Now, efforts are being made to confine sex offenders to hospitals for having a combination of two mental illnesses, neither of which are directly related to sex. The two mental illnesses are anti-social personality disorder and borderline personality disorder, and the court held that the combination of both conditions was sufficient for a sex offender to be confined in a hospital after being released from prison.
Syracuse.com calls the decision a “big victory to state prosecutors who want to remove some of the worst sex offenders from society -- possibly forever.” However, there are many others who worry that the court's decision is “expanding a controversial confinement program beyond its constitutional grounds.”
The program of involuntary confinement is supposed to be a benefit to public safety, but questions have repeatedly been raised about whether this involuntary confinement violates the rights of defendants who could end up being confined in hospitals for life. The confinement program is supposed to be providing these confined patients with treatment, but there is not any proof that the treatment is actually effective.
Currently, there are around 400 men who have been confined to hospitals because they are sex offenders.
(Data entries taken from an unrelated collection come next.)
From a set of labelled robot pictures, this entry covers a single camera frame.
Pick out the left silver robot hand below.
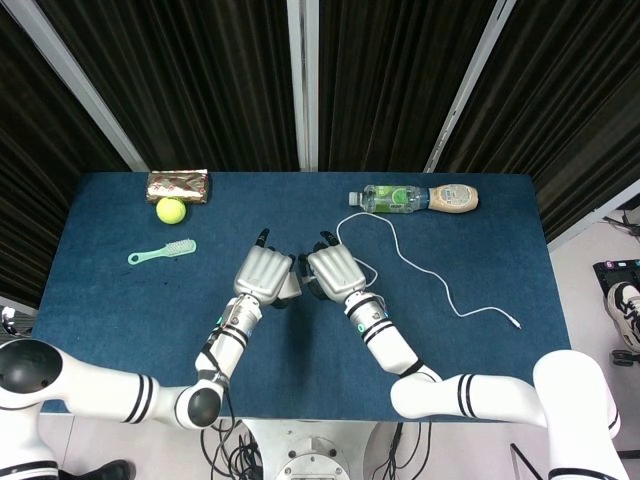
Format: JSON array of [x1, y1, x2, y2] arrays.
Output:
[[233, 228, 296, 310]]

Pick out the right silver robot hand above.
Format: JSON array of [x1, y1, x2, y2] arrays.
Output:
[[298, 229, 369, 302]]

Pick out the white USB wall charger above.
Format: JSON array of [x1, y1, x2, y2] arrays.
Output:
[[281, 272, 305, 300]]

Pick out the white USB cable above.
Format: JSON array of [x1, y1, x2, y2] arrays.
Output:
[[335, 212, 524, 331]]

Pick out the light green brush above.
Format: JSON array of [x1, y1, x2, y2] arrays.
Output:
[[126, 238, 198, 266]]

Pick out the clear water bottle green label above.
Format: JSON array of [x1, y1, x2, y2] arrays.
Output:
[[348, 183, 432, 215]]

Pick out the yellow-green tennis ball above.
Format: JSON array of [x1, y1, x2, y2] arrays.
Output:
[[156, 197, 188, 226]]

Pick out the foil snack package red print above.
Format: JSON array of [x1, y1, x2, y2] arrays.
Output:
[[145, 168, 211, 206]]

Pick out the blue table cloth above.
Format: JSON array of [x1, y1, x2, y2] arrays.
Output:
[[30, 172, 572, 424]]

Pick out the beige sauce bottle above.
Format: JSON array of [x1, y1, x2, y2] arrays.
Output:
[[427, 183, 481, 211]]

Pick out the white robot torso base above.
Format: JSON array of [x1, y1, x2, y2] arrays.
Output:
[[244, 418, 396, 480]]

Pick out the dark curtain panel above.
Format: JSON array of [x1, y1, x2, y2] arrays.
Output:
[[434, 0, 640, 241], [318, 0, 496, 174], [37, 0, 301, 174], [0, 0, 131, 309]]

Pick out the black shoe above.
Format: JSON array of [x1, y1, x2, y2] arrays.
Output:
[[57, 459, 136, 480]]

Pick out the black floor device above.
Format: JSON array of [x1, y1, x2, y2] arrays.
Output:
[[593, 258, 640, 301]]

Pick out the white and black sneaker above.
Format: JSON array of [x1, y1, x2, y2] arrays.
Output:
[[604, 281, 640, 351]]

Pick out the black cable bundle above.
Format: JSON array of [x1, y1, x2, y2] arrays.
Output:
[[201, 418, 264, 480]]

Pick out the white frame post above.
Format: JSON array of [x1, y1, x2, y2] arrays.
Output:
[[286, 0, 321, 173], [423, 0, 519, 174], [2, 0, 149, 173]]

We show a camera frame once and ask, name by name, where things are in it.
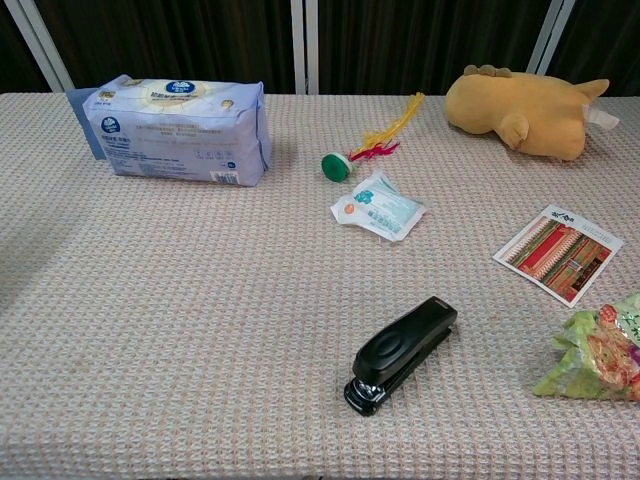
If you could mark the light purple tissue pack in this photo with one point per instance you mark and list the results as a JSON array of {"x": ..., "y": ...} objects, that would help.
[{"x": 180, "y": 135}]

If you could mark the white partition post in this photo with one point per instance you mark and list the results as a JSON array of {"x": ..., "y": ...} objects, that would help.
[
  {"x": 305, "y": 45},
  {"x": 547, "y": 35},
  {"x": 40, "y": 45}
]

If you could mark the green snack packet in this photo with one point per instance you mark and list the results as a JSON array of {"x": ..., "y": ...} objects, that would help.
[{"x": 595, "y": 355}]

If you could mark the black stapler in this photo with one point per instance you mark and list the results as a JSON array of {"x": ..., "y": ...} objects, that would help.
[{"x": 400, "y": 345}]

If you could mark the yellow plush toy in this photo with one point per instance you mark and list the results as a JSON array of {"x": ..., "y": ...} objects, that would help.
[{"x": 525, "y": 112}]

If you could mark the black pleated curtain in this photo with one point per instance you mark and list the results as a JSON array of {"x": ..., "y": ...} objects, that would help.
[
  {"x": 175, "y": 37},
  {"x": 600, "y": 40},
  {"x": 15, "y": 55},
  {"x": 425, "y": 40}
]

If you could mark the feather shuttlecock green base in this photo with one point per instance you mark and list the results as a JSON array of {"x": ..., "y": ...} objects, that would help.
[{"x": 337, "y": 166}]

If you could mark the beige woven tablecloth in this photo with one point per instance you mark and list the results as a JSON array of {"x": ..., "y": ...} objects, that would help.
[{"x": 200, "y": 300}]

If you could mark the small white wipe packet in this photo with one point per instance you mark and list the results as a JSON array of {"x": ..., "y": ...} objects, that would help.
[{"x": 382, "y": 207}]

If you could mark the red patterned postcard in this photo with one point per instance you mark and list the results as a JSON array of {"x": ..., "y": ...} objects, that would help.
[{"x": 557, "y": 255}]

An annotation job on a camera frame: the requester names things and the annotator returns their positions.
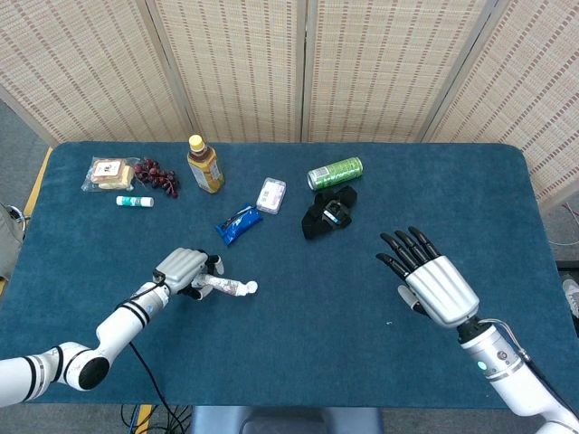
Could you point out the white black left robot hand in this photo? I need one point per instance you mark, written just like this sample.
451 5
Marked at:
181 267

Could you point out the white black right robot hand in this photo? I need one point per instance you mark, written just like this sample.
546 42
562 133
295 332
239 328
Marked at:
441 289

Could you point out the floral white toothpaste tube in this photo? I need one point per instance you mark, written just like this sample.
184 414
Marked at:
230 286

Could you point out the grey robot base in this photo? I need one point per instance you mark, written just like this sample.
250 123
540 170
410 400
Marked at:
289 422

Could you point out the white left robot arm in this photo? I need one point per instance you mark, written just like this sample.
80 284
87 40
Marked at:
117 327

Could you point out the yellow-capped tea bottle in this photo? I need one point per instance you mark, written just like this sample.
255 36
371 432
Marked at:
205 172

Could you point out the green drink can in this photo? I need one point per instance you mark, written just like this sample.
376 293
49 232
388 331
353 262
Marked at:
337 172

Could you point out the blue snack packet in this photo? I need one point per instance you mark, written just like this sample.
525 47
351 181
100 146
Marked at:
237 224

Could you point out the white green glue stick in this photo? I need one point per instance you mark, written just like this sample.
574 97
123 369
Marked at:
135 201

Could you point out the dark red grape bunch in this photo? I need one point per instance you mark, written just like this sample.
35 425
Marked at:
156 177

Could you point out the clear plastic box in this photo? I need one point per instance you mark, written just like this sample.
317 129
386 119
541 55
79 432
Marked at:
270 195

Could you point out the blue carpet table cover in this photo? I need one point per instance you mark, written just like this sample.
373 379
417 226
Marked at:
316 325

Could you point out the white sneaker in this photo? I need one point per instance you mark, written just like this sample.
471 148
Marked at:
572 296

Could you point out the bamboo folding screen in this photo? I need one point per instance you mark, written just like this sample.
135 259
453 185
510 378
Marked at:
235 68

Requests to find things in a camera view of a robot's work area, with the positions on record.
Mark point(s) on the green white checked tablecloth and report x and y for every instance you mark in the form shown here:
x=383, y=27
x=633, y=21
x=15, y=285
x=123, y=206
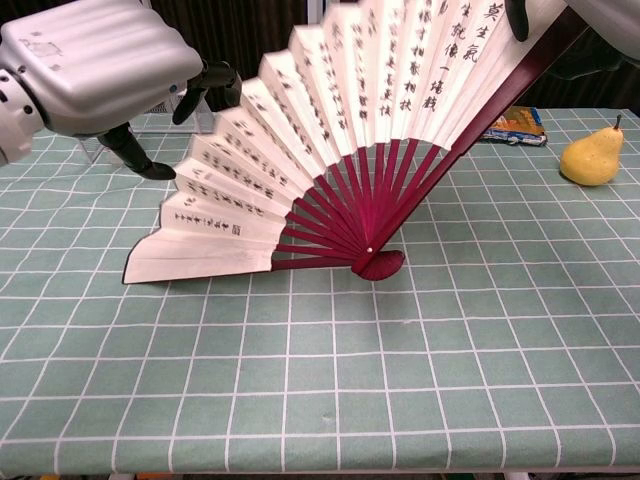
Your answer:
x=350, y=350

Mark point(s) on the orange blue snack packet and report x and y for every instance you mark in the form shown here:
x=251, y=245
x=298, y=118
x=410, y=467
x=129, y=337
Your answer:
x=525, y=125

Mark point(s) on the yellow pear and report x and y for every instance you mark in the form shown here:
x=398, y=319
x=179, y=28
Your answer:
x=592, y=157

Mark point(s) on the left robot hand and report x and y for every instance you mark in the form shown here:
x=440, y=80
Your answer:
x=100, y=65

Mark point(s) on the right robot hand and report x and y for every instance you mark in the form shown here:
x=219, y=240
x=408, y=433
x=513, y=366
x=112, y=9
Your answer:
x=615, y=25

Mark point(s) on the red ribbed paper folding fan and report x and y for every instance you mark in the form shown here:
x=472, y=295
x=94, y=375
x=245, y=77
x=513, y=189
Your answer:
x=350, y=75

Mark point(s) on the white mesh desk rack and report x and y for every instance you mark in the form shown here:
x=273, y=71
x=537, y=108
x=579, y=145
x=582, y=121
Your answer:
x=162, y=107

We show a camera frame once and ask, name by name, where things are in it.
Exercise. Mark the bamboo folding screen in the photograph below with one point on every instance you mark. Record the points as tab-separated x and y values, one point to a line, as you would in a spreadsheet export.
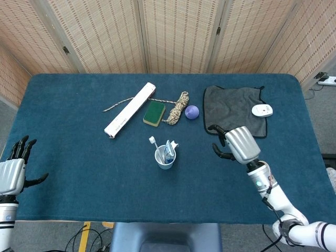
170	34

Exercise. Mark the white toothbrush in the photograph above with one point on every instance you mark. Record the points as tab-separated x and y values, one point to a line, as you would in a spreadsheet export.
155	144

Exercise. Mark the white computer mouse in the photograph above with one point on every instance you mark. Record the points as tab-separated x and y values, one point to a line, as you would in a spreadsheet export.
262	110

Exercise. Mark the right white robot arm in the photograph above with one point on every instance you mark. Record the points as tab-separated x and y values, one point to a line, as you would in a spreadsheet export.
278	197

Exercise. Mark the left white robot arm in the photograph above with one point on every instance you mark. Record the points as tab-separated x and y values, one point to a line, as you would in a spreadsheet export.
6	223

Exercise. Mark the blue tablecloth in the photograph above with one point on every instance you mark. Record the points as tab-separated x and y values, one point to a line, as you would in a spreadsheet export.
78	170

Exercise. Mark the blue white toothpaste tube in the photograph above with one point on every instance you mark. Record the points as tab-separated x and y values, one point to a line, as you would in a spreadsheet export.
169	151

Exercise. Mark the yellow green scrub sponge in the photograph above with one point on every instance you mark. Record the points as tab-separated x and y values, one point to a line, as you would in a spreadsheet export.
154	113

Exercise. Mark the purple ball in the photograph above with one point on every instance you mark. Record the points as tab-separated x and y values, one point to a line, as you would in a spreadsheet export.
192	112

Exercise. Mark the long white cardboard wrap box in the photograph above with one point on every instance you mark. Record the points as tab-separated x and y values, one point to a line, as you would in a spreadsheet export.
130	110

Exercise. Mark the white power strip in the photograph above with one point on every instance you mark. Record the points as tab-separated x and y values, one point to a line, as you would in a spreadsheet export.
328	81

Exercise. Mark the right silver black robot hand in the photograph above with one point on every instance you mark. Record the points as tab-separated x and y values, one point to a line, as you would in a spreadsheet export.
242	144

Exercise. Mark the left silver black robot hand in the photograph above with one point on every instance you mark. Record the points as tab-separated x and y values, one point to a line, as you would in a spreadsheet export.
10	174

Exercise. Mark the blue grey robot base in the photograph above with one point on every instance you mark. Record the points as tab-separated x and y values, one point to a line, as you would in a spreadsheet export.
165	236

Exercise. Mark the grey cloth with black trim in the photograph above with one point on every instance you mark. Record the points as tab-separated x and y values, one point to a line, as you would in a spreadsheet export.
228	110
Now that the court has allowed confinement for defendants with these two combined mental issues despite having previously ruled that ASPD alone wasn't enough for confinement, it is possible that many more people will end up being confined. This is especially a concern because the majority of criminals have ASPD.
With the risk of being permanently confined as a new threat that sex offenders must face, avoiding conviction or reducing charges becomes more important than ever. An attorney at The Law Office of James E. Tyner, PLLC should be consulted for help as soon as possible if you've been charged.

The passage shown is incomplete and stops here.